The morphospace of the brain-cognition organisation

Abstract

Over the past three decades, functional neuroimaging has amassed abundant evidence of the intricate interplay between brain structure and function. However, the potential anatomical and experimental overlap, independence, granularity, and gaps between functions remain poorly understood. Here, we show the latent structure of the current brain-cognition knowledge and its organisation. Our approach utilises the most comprehensive meta-analytic fMRI database (Neurosynth) to compute a three-dimensional embedding space-morphospace capturing the relationship between brain functions as we currently understand them. The space structure enables us to statistically test the relationship between functions expressed as the degree to which the characteristics of each functional map can be anticipated based on its similarities with others-the predictability index. The morphospace can also predict the activation pattern of new, unseen functions and decode thoughts and inner states during movie watching. The framework defined by the morphospace will spur the investigation of novel functions and guide the exploration of the fabric of human cognition.

Fig. 1. The morphospace and the predictability index.

In the 2D (A) and 3D (B) morphospace, similar functional meta-analytic maps cluster together. The colour bar indicates the predictability index. Cognitive domains are indicated next to each branch. C Comparison between the measured maps and the 2D and 3D predicted maps’ mean z (see “Materials and Methods” for 4D, 5D comparison). D Representative examples of the best (listening) and worst (consciousness) measured (left) and predicted (right) pair of meta-analytic maps. The colour bar represents the z-statistic of voxels from the Neurosynth meta-analysis maps (measured) and voxels resulting from the voxel-wise linear regression (predicted). Source data are provided as a Source Data file.

Fig. 2. Hemispheric and regional reliability of functional characterisation and their relationship with the data-driven domain-wise organisation of brain functions (i.e., resting-state fMRI gradients).

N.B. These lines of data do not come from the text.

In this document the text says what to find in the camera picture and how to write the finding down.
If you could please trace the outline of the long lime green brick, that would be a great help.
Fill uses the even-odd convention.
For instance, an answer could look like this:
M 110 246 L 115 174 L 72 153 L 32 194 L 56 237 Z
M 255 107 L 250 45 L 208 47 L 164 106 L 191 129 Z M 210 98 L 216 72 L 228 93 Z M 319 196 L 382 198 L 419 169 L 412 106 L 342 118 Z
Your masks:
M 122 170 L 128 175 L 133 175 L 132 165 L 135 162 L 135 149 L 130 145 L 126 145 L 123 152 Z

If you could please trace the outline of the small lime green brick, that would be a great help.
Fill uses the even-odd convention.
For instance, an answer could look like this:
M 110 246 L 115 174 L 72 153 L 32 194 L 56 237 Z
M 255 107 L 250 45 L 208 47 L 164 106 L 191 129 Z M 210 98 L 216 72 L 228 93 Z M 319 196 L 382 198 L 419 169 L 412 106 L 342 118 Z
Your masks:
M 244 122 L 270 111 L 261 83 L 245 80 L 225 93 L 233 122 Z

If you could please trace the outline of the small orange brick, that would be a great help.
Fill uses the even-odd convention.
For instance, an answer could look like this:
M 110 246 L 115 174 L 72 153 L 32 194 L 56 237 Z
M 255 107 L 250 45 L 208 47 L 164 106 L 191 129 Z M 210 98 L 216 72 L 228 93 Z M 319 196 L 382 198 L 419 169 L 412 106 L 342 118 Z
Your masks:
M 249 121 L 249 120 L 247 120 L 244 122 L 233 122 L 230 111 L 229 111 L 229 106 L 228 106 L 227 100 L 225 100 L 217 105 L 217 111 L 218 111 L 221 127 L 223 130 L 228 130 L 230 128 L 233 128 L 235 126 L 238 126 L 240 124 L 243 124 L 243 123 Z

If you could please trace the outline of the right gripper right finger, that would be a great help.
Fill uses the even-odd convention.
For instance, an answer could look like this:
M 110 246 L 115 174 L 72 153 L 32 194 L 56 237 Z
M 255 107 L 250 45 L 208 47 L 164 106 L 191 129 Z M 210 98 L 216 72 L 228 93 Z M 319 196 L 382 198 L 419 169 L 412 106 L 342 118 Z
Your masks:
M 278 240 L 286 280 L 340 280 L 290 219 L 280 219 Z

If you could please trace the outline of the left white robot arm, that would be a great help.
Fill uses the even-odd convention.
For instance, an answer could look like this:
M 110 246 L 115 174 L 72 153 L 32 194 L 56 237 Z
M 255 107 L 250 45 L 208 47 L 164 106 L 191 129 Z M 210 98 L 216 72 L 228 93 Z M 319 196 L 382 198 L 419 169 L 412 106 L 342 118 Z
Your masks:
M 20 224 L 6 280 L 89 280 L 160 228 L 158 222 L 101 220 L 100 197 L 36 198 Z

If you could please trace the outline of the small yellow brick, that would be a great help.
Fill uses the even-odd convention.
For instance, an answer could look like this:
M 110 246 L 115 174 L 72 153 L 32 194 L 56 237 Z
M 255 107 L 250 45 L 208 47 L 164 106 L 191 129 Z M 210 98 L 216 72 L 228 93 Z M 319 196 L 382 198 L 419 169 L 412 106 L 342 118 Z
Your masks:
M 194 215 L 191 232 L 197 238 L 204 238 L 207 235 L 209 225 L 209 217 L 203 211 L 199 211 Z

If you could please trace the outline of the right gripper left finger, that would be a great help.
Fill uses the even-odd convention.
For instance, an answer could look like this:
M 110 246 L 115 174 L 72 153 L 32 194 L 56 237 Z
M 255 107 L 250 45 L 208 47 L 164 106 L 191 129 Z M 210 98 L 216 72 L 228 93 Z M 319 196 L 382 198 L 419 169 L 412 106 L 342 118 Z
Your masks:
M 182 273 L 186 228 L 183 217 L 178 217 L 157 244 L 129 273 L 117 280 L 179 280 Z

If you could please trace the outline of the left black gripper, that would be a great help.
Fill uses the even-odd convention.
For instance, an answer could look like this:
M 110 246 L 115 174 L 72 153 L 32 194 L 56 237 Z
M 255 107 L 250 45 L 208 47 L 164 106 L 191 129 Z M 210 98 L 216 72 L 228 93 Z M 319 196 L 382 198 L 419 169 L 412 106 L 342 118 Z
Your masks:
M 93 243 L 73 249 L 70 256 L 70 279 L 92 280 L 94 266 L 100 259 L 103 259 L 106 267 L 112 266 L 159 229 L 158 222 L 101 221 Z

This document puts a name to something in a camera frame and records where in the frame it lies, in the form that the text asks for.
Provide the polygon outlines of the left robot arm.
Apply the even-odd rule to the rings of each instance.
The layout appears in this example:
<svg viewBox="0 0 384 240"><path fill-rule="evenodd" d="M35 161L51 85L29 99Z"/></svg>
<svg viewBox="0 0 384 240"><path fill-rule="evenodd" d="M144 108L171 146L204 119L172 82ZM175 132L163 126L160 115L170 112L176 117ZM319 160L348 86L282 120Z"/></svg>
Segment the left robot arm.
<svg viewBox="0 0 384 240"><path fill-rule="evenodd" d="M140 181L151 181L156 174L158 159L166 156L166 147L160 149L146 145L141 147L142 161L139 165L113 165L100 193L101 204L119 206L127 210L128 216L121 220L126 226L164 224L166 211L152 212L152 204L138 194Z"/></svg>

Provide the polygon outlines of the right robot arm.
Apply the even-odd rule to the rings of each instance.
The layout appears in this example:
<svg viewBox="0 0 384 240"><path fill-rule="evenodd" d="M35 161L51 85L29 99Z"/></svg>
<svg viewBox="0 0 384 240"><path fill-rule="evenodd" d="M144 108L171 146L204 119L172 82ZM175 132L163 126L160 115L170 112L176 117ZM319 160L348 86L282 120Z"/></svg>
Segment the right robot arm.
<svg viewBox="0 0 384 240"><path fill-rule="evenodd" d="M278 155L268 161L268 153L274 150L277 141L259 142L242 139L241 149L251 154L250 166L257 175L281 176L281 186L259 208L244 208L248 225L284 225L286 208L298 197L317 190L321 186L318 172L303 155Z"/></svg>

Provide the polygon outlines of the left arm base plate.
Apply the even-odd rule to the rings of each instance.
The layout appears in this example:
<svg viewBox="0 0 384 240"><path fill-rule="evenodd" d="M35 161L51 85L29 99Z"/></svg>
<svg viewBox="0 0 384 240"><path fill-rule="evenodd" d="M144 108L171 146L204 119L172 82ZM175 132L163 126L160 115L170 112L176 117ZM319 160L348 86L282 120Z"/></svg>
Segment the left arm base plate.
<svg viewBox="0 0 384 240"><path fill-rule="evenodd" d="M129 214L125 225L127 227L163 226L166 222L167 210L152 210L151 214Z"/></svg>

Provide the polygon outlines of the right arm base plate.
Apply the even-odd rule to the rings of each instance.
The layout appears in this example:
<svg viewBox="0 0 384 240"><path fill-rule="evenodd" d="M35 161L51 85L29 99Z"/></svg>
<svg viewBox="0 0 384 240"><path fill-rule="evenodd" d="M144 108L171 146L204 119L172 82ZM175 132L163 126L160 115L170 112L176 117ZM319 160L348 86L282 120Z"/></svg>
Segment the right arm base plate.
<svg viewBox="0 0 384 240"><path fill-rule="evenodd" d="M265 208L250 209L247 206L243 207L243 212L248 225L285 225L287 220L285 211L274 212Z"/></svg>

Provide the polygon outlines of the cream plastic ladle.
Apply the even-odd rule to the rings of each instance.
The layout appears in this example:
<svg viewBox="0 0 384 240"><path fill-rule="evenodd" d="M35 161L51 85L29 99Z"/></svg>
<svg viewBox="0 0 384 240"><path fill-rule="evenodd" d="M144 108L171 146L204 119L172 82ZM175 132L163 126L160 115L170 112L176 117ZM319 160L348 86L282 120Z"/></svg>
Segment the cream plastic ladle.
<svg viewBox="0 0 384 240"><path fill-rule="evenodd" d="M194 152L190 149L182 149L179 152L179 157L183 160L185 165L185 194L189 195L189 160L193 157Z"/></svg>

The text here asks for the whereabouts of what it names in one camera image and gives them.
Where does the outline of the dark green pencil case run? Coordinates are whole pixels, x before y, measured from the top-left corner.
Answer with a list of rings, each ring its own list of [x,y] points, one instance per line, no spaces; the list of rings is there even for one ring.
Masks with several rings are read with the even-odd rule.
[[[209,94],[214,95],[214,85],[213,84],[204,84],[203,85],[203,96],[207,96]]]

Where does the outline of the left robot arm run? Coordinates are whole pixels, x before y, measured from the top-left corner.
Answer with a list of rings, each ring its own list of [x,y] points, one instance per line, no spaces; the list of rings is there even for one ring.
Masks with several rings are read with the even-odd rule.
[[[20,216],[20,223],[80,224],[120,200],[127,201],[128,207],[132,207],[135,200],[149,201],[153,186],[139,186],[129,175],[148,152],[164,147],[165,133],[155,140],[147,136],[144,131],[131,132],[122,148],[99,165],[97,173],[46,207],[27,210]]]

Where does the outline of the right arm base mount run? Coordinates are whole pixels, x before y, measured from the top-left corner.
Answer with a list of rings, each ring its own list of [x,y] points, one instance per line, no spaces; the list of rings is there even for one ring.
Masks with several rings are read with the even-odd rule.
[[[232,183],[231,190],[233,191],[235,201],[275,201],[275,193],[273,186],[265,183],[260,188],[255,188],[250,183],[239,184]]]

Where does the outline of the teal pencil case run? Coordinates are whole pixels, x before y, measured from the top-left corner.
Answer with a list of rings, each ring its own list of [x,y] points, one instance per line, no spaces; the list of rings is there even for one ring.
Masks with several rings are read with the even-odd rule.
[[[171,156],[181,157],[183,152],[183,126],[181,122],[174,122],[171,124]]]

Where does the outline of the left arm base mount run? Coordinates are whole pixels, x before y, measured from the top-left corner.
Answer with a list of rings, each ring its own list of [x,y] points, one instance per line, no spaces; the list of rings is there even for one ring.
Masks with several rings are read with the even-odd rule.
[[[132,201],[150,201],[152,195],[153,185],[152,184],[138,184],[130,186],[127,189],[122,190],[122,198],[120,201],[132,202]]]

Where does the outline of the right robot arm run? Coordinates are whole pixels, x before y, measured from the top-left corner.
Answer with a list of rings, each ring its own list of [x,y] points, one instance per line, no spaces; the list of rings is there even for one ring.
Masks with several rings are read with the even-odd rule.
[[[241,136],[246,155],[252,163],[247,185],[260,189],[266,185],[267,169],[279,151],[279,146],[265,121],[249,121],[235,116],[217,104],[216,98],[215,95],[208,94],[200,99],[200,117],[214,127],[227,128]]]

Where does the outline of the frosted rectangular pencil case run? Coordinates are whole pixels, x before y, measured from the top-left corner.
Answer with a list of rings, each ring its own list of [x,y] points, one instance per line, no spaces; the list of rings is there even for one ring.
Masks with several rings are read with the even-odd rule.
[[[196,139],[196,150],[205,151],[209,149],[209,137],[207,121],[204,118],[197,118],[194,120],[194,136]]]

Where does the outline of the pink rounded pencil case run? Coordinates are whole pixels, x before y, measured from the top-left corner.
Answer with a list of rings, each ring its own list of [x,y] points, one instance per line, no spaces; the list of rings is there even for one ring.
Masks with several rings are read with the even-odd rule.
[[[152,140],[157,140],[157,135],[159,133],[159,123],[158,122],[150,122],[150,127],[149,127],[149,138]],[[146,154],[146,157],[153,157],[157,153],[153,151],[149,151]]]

A The two-sided t-test shows the difference between the mean predictability index of the left (blue) and right (orange) hemispheres. ***, p < 0.001. Lines, boxes, whiskers and dots represent the median, quartiles, distribution, and observations (506 meta-analytic maps). B Left and right lateral (top), left and right medial (bottom) views and 3D reconstruction of the basal ganglia indicating the brain structures that are the most reliably characterised functionally (predictability map). The colour bar represents the t-statistics. C Two-sided Spearman correlation between the predictability map and the five resting-state fMRI gradients. *** = p < .001, ** = p = .004. Ca: caudate nucleus. H: hippocampus. IFG: inferior frontal gyrus. L: left hemisphere. LG: lingual gyrus. PEF: parietal eye field. PMC: premotor cortex. PrCG: precentral gyrus. PsCG: postcentral gyrus. Pu: putamen. SMA: supplementary motor area. STG: superior temporal gyrus. Source data are provided as a Source Data file.

Fig. 3. The morphospace ability to predict unexplored functions.

The bar plots displayed on the left indicate the predictability index for (A) the Neuroquery meta-analytic maps, B Neurosynth meta-analytic maps reported after 2017, and (C) independent fMRI maps. These indices were calculated using Spearman rank correlation between predicted and measured activations. The colour for each new map’s bar plot corresponds to its five nearest neighbours’ (5nn) predictability index. The 888 new maps from Neuroquery (C) were summarised into 25 cognitive macro-categories via topic modelling (see “Materials and Methods”). The macro-categories are based on the terms most frequently associated in the literature with the 888 terms of interest. On the right panels, triangles indicate each new map’s coordinate in the morphospace, while transparent circles indicate the morphospace meta-analytic maps’ location. The “cool” palette characterises the new projected meta-analytic and single activation maps. Source data are provided as a Source Data file.

Fig. 4. Illustration of the cognitive decoding of 4 representative neural activations during movie observation.

A The projections of the activation maps in the morphospace, triangles indicate each representative map’s coordinate in the morphospace, and transparent circles indicate the morphospace meta-analytic maps’ location. B Localisation of the activations on a brain template (top) and drawings representing the frames from the movie ‘Two Man’ eliciting the activations (bottom). C The cognitive terms whose meta-analytic map had the shortest Euclidean distance from each activation. The colour bar indicates the activations’ t-statistics. Source data are provided as a Source Data file.